Apache Solr 8.4 is an important, notable release for one reason: it’s default security settings.
I’m guilty as charged for having been broadly dismissive of security issues with Solr for a few reasons (excuses, really):
- Solr is a search engine that needs to have All The Data in order to be useful.
- I come from an academic / knowledge mindset of Open is Better.
- Solr relies on its deployed environment for resources and configuration, which is out of Solr’s control and thus “not [our] problem”.
“Firewall it!” has been many a first response to, “How do I secure my Solr?” That’s still sage advice. But it’s easier said than done on a system that has historically run open by default. Attacks/mishaps from inside the firewall are common anyway. Just firewalling things isn’t the answer to the real question at hand (though “of course you should firewall it”). The answer is that Solr must own it’s own security.
Security is a nuanced topic spanning open bound ports, server exposed endpoints and capabilities thereof, authentication and authorization of users accessing the system, in to the data available and access control requirements of each piece of data, and ultimately even the resources available on or from the systems exposed.
What’s Fixed in Solr 8.4
The Apache Solr team wrangled several security vulnerabilities over the last year. With immense credit and gratitude to the other Solr committers notably Ishan and Noble in this case, I swept up behind the mess that I had made in an age-old feature I contributed to Solr and worked directly to address its zero-day RCE (remote code execution) vulnerability.
There are several categories of security related changes in this release: addition of security related HTTP response headers, the removal of built-in “contrib” modules from the default collection configuration, the hardening of VelocityResponseWriter, and package/plugin management features.
Security related HTTP headers
Removal of “contrib” modules from default collection configuration
We’ve allowed Solr’s default configuration to become an accumulation of various end-points through what’s know as “contrib” (built into the distribution, but separate components that can be plugged in easily). These components are powerful (allow scripting capabilities), yet aren’t supported as well as core Solr code. Rarely does one _really_ run all of these things, but they’re ready for action on all default `bin/solr create -c <collection>` created collections since days of yore.
This is now now longer the case, with the following dramatic changes to the default configset ( SOLR-13978):
- Library inclusions (<lib ../>) for extraction, solr-cell libs, clustering, velocity, LTR and language identifier
- /browse, /tvrh and /update/extract handlers
- TermVector component
(if someone wants it, can be added using config APIs)
- XSLT response writer
- Velocity response writer
Using these components in your collections is now a matter of adding the necessary pieces to a trusted configset of your choosing through configset editing via ZK operations or Config APIs.

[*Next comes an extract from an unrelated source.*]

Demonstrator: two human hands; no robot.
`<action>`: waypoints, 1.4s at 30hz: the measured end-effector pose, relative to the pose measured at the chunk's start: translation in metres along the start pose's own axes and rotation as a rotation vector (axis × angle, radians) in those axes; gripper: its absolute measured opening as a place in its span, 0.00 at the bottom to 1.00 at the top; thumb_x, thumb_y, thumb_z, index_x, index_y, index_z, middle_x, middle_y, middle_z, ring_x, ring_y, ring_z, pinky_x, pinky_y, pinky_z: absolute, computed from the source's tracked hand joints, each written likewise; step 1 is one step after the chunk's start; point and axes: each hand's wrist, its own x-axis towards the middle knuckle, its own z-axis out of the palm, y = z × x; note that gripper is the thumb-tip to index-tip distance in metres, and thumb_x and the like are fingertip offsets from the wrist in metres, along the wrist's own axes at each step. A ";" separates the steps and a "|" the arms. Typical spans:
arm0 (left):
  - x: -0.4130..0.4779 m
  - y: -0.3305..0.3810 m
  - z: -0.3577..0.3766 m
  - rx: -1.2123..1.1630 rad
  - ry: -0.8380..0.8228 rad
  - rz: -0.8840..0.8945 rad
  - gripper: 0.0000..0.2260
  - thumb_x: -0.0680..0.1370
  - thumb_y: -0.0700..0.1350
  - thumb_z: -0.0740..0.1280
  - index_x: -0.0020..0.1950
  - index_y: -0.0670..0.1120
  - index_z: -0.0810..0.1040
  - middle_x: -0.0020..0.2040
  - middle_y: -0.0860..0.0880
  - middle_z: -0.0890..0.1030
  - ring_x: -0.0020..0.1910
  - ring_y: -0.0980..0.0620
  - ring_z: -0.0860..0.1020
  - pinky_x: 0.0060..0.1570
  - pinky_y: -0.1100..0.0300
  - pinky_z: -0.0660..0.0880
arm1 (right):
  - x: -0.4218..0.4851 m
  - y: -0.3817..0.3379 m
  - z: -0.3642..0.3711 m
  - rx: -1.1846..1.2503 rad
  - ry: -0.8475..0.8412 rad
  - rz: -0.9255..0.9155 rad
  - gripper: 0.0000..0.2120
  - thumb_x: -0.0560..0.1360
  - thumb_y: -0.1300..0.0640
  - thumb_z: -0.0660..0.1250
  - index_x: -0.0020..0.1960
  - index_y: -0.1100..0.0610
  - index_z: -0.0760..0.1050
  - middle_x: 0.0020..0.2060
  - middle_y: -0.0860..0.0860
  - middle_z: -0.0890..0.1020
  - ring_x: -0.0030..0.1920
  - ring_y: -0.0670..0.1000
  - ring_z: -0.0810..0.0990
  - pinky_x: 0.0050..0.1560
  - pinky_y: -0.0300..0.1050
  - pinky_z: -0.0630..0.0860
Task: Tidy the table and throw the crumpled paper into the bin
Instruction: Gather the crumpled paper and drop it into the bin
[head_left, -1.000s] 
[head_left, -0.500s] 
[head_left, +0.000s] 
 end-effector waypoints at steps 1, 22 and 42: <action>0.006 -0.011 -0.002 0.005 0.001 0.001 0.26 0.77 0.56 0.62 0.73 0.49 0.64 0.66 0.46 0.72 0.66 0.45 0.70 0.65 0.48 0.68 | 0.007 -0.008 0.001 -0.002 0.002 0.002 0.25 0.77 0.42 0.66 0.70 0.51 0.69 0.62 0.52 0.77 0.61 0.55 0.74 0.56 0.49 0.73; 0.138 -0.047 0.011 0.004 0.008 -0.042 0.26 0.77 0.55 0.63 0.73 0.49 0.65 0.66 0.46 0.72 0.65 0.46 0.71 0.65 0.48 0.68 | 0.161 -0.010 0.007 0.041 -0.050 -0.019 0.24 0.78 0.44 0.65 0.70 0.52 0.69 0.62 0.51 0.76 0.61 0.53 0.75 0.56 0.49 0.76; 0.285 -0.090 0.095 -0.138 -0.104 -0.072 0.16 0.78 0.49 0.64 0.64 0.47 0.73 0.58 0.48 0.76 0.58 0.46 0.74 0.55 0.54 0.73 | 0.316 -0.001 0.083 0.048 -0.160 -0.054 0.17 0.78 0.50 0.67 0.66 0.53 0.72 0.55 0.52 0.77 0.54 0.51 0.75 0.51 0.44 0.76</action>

Additionally, untrusted configsets (ones that are uploaded via unsecured configset API) cannot use the <lib> directive. (via SOLR-14071)
I’m working on an update on the https://lucidworks.com/post/solr-5-new-binpost-utility/ series of articles due to these changes, as all of these niceties of being able to easily create a collection, post data to it, and visually navigate search results in a few commands is no longer out of the box pleasant… for your own (default) good, mind you.
Hardening of the VelocityResponseWriter
I built this thing to be able to do *anything* and *everything*. Velocity is a templating library, that renders the output of processing macros which ultimately are Java objects which have methods. The VelocityResponseWriter puts the kitchen sink into the Velocity _context_, the “data” (err, objects) available to the templates is rich. That’s where I went too far, or rather took the easy way out and gave the templates everything when all they really need are some key/value strings to render, not object graphs that can navigate to `$rt.getRuntime().exec(…)`. Oh the power!
Solr 8.3.1 was a first attempt at addressing this issue, but left one other door open. The 8.4 release closed all known, and many theoretically and technically possible avenues as well. With this component not registered by default any more, it’s not a vector contender out of the box.
Package/plugin management features
SOLR-13821 gives us a solid start to one of Solr’s holy grail needs – a security conscious package management. Packages, encapsulated in .jar files, must be signed and hosted by a trusted package store. We expect to see those components removed from the default configuration re-emerge as new and improved easily installable packages in the Solr 9.0 time frame.
Be Careful Out There
Solr 8.4 gets us to a tight, secure core out of the box, still with all the powerful componentry available to authenticated, trusted configurations. The team will continue to work vigilantly to be security-minded while still providing all the necessary capabilities safely.